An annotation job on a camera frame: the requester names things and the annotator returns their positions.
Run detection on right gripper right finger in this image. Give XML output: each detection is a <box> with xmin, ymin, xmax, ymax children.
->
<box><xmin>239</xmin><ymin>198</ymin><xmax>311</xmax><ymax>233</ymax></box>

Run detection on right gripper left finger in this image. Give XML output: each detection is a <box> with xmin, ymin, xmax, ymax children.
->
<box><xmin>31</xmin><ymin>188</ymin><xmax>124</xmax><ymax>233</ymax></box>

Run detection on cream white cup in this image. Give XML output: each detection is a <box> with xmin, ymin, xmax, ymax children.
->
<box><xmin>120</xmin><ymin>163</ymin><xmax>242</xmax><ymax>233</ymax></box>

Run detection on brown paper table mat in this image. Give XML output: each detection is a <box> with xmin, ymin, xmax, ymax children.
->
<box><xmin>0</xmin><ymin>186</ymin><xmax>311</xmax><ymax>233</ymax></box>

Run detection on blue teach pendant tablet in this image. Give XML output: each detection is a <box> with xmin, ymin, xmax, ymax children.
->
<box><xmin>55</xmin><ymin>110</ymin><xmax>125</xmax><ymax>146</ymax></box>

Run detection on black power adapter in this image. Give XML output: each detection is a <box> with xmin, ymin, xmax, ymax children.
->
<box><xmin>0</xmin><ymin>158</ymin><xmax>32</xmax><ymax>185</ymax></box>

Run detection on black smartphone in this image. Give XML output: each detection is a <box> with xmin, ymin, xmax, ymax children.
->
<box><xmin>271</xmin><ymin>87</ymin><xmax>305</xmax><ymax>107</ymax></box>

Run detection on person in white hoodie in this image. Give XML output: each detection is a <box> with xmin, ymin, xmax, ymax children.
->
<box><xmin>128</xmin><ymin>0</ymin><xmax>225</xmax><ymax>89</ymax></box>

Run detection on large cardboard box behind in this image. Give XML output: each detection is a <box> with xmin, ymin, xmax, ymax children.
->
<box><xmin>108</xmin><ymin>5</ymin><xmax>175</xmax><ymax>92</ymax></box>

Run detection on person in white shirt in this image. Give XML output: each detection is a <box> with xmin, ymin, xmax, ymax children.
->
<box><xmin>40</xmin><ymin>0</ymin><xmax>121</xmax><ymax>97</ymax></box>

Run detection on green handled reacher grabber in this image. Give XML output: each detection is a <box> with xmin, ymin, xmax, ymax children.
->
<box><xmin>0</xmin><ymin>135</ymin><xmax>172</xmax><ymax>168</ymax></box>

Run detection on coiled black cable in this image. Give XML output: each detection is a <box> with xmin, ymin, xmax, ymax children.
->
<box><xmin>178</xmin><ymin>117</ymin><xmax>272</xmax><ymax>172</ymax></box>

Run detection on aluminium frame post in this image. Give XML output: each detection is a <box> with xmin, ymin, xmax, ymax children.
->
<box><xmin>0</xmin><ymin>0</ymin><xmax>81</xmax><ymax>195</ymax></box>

==

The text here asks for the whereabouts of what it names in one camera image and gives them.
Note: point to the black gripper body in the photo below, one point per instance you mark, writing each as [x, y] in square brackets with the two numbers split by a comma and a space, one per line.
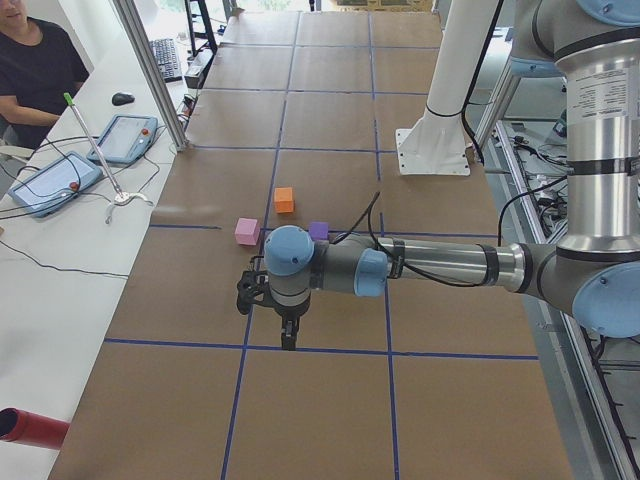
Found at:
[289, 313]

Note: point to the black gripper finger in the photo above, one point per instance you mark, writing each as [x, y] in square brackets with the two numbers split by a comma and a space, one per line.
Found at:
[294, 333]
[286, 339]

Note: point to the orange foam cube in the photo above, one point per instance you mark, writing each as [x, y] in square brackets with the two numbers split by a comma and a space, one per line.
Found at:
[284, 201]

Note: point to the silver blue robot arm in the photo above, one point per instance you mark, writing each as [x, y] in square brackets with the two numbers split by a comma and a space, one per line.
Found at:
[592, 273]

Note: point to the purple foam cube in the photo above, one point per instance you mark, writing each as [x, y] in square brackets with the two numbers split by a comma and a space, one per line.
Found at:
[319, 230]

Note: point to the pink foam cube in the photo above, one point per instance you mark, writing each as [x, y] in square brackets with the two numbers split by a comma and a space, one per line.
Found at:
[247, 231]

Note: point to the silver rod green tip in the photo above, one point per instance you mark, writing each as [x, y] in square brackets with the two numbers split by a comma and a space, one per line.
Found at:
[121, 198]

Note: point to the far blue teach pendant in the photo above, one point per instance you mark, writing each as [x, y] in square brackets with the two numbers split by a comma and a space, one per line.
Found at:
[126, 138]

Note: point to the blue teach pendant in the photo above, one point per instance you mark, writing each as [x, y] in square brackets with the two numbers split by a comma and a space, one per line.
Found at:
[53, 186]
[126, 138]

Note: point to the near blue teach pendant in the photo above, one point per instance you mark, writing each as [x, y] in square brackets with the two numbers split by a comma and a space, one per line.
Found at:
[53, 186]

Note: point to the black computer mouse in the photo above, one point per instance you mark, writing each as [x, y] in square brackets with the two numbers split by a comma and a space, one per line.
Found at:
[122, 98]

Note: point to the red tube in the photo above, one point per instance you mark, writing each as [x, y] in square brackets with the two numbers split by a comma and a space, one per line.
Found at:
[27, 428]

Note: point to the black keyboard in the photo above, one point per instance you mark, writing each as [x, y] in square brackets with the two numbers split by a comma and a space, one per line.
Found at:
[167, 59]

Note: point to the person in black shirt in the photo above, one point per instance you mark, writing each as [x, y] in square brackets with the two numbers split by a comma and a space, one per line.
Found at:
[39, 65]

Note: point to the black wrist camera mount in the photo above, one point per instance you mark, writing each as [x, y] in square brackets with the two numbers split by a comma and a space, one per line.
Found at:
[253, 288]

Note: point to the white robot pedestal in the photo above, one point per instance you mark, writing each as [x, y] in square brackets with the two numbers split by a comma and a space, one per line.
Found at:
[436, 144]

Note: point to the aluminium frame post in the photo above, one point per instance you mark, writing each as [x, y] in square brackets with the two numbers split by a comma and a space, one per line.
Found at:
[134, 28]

Task directions:
Examine the records and report how many lines contain the string "pendant". Only the number should be given.

Exercise answer:
4